**TASK**
Check the listing that follows and work out how many lines include "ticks". The reply is that number alone.

**INPUT DATA**
Content starts

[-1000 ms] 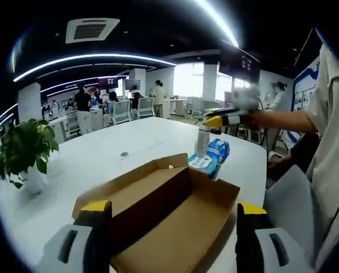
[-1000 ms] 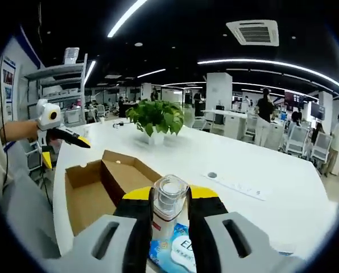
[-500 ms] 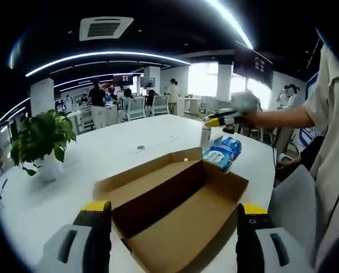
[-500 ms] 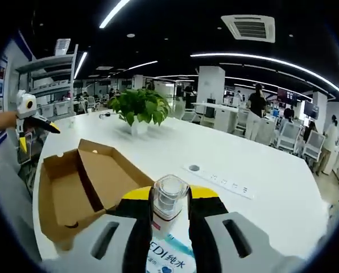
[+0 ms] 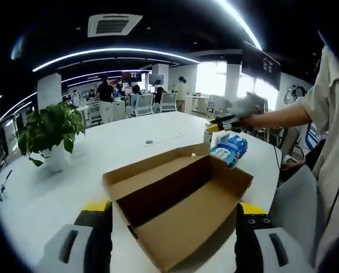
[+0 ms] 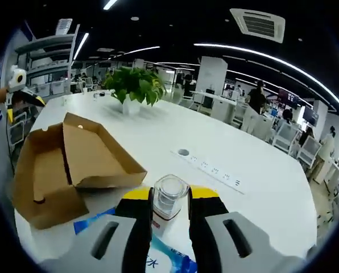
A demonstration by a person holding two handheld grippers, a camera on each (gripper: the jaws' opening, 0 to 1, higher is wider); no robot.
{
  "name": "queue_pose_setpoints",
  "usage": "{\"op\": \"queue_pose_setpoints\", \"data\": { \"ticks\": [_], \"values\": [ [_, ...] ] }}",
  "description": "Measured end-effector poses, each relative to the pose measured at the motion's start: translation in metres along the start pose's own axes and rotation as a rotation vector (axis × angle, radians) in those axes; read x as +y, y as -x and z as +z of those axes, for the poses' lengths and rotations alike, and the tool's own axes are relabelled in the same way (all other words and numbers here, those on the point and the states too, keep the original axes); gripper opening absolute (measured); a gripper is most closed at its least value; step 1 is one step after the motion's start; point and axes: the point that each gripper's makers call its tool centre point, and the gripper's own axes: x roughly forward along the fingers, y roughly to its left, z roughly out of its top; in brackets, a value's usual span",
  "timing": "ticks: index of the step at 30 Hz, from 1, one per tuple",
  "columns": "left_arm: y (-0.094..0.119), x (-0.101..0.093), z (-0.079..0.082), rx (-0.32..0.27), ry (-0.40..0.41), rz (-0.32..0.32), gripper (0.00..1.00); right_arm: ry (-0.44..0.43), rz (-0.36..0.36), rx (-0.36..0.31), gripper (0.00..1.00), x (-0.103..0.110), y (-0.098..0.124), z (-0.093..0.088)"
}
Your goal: Operate the shoe box by opening the lid, removing the specified soft item, and placing it in the target area until the item is outside and the box remains undamaged.
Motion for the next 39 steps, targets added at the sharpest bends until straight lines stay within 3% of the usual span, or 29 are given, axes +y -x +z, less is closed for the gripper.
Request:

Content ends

**SOLUTION FOR THIS PROBLEM**
2